**Task brief**
The records that appear below are to be restated word for word.

Start of Data for review

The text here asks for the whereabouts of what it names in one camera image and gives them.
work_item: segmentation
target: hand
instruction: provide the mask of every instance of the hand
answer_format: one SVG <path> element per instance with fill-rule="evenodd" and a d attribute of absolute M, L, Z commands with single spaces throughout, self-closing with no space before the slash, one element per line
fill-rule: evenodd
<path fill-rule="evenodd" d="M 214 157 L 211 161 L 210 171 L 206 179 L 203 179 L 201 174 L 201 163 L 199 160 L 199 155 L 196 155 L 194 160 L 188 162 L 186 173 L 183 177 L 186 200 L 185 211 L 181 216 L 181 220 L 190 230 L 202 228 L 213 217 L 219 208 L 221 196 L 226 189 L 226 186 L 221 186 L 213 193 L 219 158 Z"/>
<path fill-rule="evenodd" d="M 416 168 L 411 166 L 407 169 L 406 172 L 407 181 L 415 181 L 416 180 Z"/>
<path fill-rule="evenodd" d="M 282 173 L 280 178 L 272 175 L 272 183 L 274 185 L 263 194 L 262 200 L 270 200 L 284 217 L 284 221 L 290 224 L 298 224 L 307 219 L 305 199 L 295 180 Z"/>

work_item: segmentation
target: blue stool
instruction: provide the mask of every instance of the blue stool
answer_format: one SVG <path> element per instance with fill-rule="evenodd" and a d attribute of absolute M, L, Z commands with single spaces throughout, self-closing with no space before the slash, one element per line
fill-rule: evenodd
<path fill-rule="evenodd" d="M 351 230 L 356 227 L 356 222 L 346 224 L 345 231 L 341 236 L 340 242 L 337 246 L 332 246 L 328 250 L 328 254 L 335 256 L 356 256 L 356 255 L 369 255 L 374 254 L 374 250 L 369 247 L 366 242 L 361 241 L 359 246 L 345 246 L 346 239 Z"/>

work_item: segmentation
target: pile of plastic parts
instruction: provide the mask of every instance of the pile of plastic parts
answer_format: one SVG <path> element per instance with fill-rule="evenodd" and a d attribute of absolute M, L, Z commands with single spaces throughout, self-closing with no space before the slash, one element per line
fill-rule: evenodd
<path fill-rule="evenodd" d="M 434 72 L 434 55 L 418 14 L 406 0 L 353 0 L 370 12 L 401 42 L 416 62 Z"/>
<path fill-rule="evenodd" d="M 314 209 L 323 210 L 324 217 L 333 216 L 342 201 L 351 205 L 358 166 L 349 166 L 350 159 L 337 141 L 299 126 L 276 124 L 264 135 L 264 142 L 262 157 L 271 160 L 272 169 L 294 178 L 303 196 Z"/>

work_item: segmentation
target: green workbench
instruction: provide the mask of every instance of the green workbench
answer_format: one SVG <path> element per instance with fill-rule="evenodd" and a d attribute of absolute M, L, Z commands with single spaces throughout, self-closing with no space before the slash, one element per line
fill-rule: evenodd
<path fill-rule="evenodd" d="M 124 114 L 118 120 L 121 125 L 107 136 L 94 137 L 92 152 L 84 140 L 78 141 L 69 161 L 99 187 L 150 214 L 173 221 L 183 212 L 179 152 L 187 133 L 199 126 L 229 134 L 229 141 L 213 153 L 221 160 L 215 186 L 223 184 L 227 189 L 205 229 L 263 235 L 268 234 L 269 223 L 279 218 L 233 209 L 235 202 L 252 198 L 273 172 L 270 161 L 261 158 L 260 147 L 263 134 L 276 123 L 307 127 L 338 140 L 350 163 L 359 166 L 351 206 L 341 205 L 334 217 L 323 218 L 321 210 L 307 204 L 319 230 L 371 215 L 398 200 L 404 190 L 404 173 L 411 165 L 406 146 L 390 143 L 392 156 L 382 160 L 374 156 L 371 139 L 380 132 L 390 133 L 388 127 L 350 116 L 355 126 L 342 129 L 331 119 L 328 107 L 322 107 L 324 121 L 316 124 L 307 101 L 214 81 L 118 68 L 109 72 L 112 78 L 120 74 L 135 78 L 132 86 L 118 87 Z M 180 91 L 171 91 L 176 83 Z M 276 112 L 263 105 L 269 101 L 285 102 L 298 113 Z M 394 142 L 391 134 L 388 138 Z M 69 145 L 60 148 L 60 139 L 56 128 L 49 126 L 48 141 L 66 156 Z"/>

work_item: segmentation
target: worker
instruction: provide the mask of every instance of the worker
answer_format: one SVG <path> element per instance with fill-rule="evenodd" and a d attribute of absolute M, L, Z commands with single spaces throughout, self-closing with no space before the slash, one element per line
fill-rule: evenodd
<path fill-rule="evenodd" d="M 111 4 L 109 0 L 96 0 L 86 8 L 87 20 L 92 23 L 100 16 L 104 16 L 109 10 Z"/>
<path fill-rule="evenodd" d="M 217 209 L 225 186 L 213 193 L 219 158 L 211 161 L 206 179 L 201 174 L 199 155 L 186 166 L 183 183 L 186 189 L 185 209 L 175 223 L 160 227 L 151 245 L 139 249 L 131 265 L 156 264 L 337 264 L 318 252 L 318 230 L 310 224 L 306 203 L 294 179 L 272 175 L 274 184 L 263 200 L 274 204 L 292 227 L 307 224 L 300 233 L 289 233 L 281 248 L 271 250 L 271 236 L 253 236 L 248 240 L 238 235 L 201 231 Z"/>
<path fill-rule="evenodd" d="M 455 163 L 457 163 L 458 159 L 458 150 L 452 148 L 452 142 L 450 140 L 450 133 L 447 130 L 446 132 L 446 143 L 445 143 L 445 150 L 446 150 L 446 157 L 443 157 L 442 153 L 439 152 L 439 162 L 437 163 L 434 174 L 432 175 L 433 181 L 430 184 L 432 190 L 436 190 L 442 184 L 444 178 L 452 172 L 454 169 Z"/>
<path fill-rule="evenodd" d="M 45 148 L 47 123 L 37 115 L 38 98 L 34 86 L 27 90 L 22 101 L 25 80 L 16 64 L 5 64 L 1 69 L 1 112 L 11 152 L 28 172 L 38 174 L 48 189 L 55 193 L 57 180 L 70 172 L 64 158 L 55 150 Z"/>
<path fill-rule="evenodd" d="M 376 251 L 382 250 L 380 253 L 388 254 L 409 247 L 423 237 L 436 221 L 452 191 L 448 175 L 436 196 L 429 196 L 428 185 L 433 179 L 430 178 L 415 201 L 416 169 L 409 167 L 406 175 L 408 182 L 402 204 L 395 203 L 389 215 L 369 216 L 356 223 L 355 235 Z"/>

End of Data for review

**Result**
The text here asks for the whereabouts of what it names in one camera image and gives them.
work_item: segmentation
target: hand
instruction: provide the mask of every instance of the hand
answer_format: one SVG <path> element per instance with fill-rule="evenodd" and a d attribute of absolute M, L, Z commands with single spaces throughout, self-closing with no space before the slash, one element per line
fill-rule: evenodd
<path fill-rule="evenodd" d="M 214 157 L 211 161 L 210 171 L 206 179 L 203 179 L 201 174 L 201 163 L 199 160 L 199 155 L 196 155 L 194 160 L 188 162 L 186 173 L 183 177 L 186 200 L 185 211 L 181 216 L 181 220 L 190 230 L 202 228 L 213 217 L 219 208 L 221 196 L 226 189 L 226 186 L 221 186 L 213 193 L 219 158 Z"/>
<path fill-rule="evenodd" d="M 416 168 L 411 166 L 407 169 L 406 172 L 407 181 L 415 181 L 416 180 Z"/>
<path fill-rule="evenodd" d="M 282 173 L 280 178 L 272 175 L 272 183 L 274 185 L 263 194 L 262 200 L 270 200 L 284 217 L 284 221 L 290 224 L 298 224 L 307 219 L 305 199 L 295 180 Z"/>

work_item: segmentation
target: blue stool
instruction: provide the mask of every instance of the blue stool
answer_format: one SVG <path> element per instance with fill-rule="evenodd" and a d attribute of absolute M, L, Z commands with single spaces throughout, self-closing with no space before the slash, one element per line
fill-rule: evenodd
<path fill-rule="evenodd" d="M 351 230 L 356 227 L 356 222 L 346 224 L 345 231 L 341 236 L 340 242 L 337 246 L 332 246 L 328 250 L 328 254 L 335 256 L 356 256 L 356 255 L 369 255 L 374 254 L 374 250 L 369 247 L 366 242 L 361 241 L 359 246 L 345 246 L 346 239 Z"/>

work_item: segmentation
target: pile of plastic parts
instruction: provide the mask of every instance of the pile of plastic parts
answer_format: one SVG <path> element per instance with fill-rule="evenodd" and a d attribute of absolute M, L, Z commands with single spaces throughout, self-closing with no space before the slash, one element per line
fill-rule: evenodd
<path fill-rule="evenodd" d="M 434 72 L 434 55 L 418 14 L 406 0 L 353 0 L 370 12 L 401 42 L 416 62 Z"/>
<path fill-rule="evenodd" d="M 314 209 L 323 210 L 324 217 L 333 216 L 342 201 L 351 205 L 358 166 L 349 166 L 350 159 L 337 141 L 299 126 L 276 124 L 264 135 L 264 142 L 262 157 L 271 160 L 272 169 L 294 178 L 303 196 Z"/>

work_item: segmentation
target: green workbench
instruction: provide the mask of every instance of the green workbench
answer_format: one SVG <path> element per instance with fill-rule="evenodd" and a d attribute of absolute M, L, Z commands with single spaces throughout, self-closing with no space before the slash, one element per line
fill-rule: evenodd
<path fill-rule="evenodd" d="M 124 114 L 118 120 L 121 125 L 107 136 L 94 137 L 92 152 L 84 140 L 78 141 L 69 161 L 99 187 L 150 214 L 173 221 L 183 212 L 179 152 L 187 133 L 199 126 L 229 134 L 229 141 L 213 153 L 221 160 L 215 186 L 223 184 L 227 189 L 205 229 L 263 235 L 268 234 L 269 223 L 279 218 L 233 209 L 235 202 L 252 198 L 273 172 L 270 161 L 261 158 L 260 147 L 263 134 L 276 123 L 307 127 L 338 140 L 350 163 L 359 166 L 351 206 L 341 205 L 334 217 L 323 218 L 321 210 L 307 204 L 319 230 L 371 215 L 398 200 L 404 190 L 404 173 L 411 165 L 406 146 L 390 143 L 392 156 L 382 160 L 374 156 L 371 139 L 380 132 L 390 133 L 388 127 L 350 116 L 355 126 L 342 129 L 331 119 L 328 107 L 322 107 L 324 121 L 316 124 L 307 101 L 214 81 L 118 68 L 109 72 L 112 78 L 120 74 L 135 78 L 132 86 L 118 87 Z M 180 91 L 171 91 L 176 83 Z M 276 112 L 263 105 L 269 101 L 285 102 L 298 113 Z M 394 142 L 391 134 L 388 138 Z M 69 145 L 60 148 L 60 139 L 56 128 L 49 126 L 48 141 L 66 156 Z"/>

work_item: segmentation
target: worker
instruction: provide the mask of every instance of the worker
answer_format: one SVG <path> element per instance with fill-rule="evenodd" and a d attribute of absolute M, L, Z commands with single spaces throughout, self-closing with no space before the slash, one element per line
fill-rule: evenodd
<path fill-rule="evenodd" d="M 111 4 L 109 0 L 96 0 L 86 8 L 87 20 L 92 23 L 100 16 L 104 16 L 109 10 Z"/>
<path fill-rule="evenodd" d="M 217 209 L 225 186 L 213 193 L 219 158 L 211 161 L 206 179 L 201 174 L 199 155 L 186 166 L 183 183 L 186 189 L 185 209 L 175 223 L 160 227 L 151 245 L 139 249 L 131 265 L 156 264 L 337 264 L 318 252 L 318 230 L 310 224 L 306 203 L 294 179 L 272 175 L 274 184 L 263 200 L 274 204 L 292 227 L 307 224 L 300 233 L 289 233 L 281 248 L 271 250 L 271 236 L 253 236 L 248 240 L 238 235 L 201 231 Z"/>
<path fill-rule="evenodd" d="M 455 163 L 457 163 L 458 159 L 458 150 L 452 148 L 452 142 L 450 140 L 450 133 L 447 130 L 446 132 L 446 143 L 445 143 L 445 150 L 446 150 L 446 157 L 443 157 L 442 153 L 439 152 L 439 162 L 437 163 L 434 174 L 432 175 L 433 181 L 430 184 L 432 190 L 436 190 L 442 184 L 444 178 L 452 172 L 454 169 Z"/>
<path fill-rule="evenodd" d="M 45 148 L 47 123 L 37 115 L 38 98 L 34 86 L 27 90 L 22 101 L 25 80 L 16 64 L 5 64 L 1 69 L 1 112 L 11 152 L 28 172 L 38 174 L 48 189 L 55 193 L 57 180 L 70 172 L 64 158 L 55 150 Z"/>
<path fill-rule="evenodd" d="M 376 251 L 382 250 L 380 253 L 388 254 L 409 247 L 423 237 L 436 221 L 452 191 L 448 175 L 436 196 L 429 196 L 428 185 L 433 179 L 430 178 L 415 201 L 416 169 L 409 167 L 406 175 L 408 182 L 402 204 L 395 203 L 389 215 L 369 216 L 356 223 L 355 235 Z"/>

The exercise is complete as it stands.